Requirement:
Lines containing the word "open" are the ones to copy from the records below.

Data in this exercise:
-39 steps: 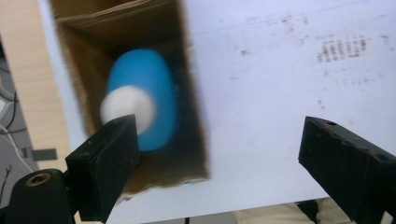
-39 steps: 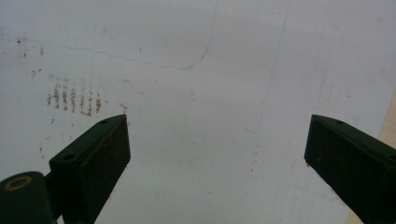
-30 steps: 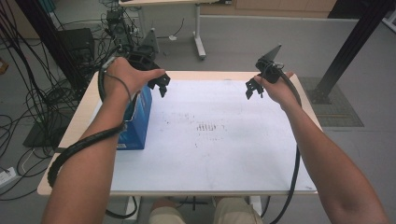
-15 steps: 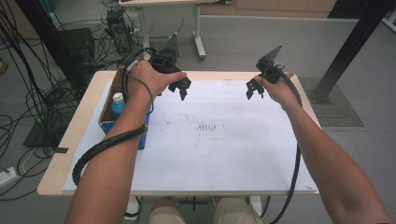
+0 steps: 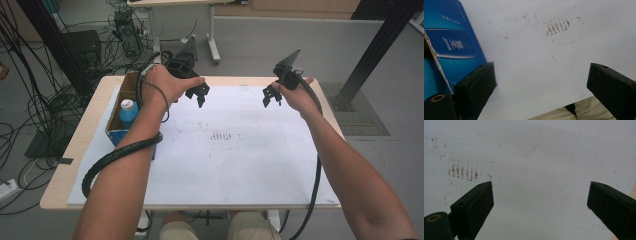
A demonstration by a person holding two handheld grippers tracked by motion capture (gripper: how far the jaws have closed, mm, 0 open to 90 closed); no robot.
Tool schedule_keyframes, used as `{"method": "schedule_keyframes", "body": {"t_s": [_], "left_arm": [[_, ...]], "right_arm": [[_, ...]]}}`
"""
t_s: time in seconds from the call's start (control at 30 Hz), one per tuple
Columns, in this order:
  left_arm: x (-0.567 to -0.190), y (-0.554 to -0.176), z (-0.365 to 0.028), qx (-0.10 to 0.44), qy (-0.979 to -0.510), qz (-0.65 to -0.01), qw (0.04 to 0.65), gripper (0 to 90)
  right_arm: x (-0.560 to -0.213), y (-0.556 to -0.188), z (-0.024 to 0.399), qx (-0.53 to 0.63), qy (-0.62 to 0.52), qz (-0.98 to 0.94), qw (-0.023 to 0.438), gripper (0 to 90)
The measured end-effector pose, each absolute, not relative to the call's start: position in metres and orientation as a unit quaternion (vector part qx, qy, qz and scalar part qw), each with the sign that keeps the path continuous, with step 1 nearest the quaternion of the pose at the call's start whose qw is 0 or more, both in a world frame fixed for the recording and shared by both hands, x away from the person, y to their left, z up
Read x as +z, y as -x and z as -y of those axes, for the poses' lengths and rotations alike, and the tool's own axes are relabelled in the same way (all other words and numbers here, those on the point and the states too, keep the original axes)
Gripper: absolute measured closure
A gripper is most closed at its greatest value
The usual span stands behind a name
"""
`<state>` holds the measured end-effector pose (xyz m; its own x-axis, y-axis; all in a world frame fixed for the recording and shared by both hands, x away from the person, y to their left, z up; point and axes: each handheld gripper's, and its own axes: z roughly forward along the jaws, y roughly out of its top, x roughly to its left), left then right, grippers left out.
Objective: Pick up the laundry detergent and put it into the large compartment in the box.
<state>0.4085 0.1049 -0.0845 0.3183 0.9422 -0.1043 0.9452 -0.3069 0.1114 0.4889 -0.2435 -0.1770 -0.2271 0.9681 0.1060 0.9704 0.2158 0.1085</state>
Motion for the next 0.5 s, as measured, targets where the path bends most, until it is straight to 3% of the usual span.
{"method": "schedule_keyframes", "body": {"t_s": [0.5], "left_arm": [[-0.0827,-0.408,-0.1043,-0.006,-0.809,-0.583,0.074,9.1]], "right_arm": [[-0.1772,-0.4886,0.2449,-0.078,0.622,0.779,0.01,6.8]]}}
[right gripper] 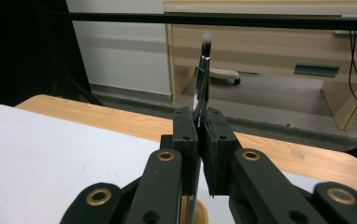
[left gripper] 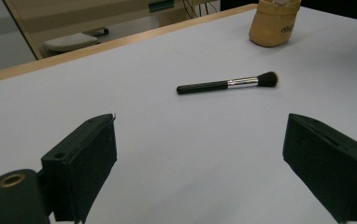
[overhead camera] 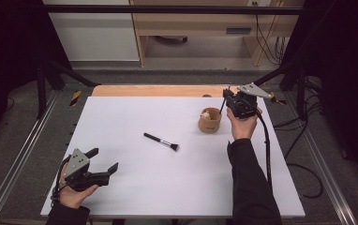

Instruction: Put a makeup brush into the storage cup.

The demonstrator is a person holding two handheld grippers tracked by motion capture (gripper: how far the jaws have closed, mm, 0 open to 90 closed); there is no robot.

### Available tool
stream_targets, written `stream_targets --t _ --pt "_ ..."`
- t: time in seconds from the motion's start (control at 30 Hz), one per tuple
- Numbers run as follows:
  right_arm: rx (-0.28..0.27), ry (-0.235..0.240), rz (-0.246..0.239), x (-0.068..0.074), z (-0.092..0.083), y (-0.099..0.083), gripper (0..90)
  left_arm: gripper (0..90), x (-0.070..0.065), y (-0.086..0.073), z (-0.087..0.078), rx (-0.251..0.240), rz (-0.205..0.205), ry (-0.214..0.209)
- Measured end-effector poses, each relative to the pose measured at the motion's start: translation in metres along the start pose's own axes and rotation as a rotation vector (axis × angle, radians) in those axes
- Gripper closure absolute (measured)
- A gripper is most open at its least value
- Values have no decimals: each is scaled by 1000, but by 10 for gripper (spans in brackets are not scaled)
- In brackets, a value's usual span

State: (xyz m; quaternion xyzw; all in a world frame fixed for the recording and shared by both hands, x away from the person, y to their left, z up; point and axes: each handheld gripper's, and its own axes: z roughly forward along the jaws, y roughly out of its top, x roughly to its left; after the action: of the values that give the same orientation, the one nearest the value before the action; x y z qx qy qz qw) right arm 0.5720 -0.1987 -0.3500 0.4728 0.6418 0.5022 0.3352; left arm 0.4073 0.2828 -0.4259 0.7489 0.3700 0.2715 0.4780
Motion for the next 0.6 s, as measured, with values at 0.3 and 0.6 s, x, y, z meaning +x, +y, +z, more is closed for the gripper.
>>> stream_targets --t 0.3,0.6 --pt "26 6 -6 2 15 -9 849 93 0 0 0 -1 5 -3" --pt "60 8 -1 5 26 -18 849 93 -1 0 0 0 6 -5"
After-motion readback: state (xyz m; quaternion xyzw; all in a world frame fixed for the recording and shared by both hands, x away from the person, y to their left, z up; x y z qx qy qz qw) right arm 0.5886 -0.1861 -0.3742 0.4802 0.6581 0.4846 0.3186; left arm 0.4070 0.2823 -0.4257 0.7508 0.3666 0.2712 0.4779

Solved problem:
A demonstration by a person holding two handheld grippers tracked by motion capture (gripper: how far the jaws have closed, mm, 0 open to 90 closed); no robot.
The demonstrator is a person holding two handheld grippers tracked by motion capture (gripper: how far the jaws have closed, mm, 0 open to 90 closed); there is no robot.
- A gripper is most open at its least value

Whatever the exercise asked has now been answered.